Directions for this task -> Both the line below containing "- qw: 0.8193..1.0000" and the line containing "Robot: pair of", along with every line between them, should be repeated exactly; no other line belongs in the answer.

Data segment ->
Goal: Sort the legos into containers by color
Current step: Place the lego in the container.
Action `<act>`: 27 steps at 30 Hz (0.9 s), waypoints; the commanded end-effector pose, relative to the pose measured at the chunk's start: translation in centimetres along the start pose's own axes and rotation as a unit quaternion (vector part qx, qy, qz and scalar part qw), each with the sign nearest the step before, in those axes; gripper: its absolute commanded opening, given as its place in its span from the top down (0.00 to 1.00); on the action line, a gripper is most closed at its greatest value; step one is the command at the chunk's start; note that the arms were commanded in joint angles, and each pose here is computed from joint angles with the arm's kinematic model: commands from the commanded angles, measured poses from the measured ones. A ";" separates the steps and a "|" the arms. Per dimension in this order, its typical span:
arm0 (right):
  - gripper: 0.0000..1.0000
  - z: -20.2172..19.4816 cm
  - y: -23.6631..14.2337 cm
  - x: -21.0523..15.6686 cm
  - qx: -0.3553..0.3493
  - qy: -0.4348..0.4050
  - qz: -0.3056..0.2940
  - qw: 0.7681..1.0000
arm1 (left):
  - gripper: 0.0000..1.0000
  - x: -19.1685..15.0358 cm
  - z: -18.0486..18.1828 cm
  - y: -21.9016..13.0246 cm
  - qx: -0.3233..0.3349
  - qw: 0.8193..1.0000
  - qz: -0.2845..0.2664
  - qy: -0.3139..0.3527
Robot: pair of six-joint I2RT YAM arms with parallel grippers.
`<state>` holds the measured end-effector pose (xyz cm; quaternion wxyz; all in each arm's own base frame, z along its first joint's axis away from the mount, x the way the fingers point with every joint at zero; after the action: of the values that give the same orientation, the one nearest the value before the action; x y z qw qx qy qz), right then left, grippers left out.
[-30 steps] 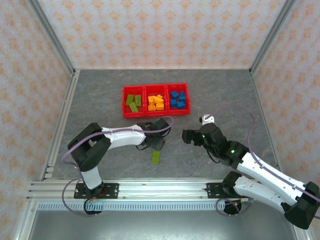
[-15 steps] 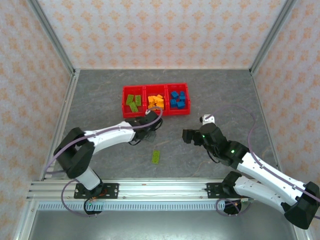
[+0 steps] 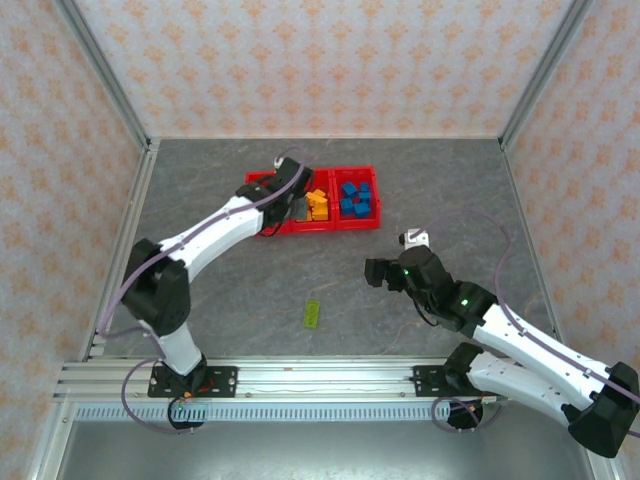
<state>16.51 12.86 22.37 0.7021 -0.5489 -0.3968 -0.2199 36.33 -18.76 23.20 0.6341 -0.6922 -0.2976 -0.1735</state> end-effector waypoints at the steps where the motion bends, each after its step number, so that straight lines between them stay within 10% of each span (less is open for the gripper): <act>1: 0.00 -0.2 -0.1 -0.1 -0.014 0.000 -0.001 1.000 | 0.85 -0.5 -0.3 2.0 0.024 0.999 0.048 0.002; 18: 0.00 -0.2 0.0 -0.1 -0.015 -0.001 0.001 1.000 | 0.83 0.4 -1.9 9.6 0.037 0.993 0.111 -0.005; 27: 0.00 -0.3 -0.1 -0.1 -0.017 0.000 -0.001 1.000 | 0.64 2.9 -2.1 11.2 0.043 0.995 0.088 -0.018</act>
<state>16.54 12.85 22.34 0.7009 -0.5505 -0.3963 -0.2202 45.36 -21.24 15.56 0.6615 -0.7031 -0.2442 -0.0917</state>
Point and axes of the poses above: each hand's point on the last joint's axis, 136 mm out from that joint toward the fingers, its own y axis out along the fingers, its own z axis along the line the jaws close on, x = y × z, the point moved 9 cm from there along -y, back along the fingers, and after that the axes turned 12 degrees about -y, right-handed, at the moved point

Written response ->
  - qw: 0.8193..1.0000
  - qz: -0.2845..0.2664
  - qy: -0.3139..0.3527
Robot: pair of six-joint I2RT YAM arms with parallel grippers.

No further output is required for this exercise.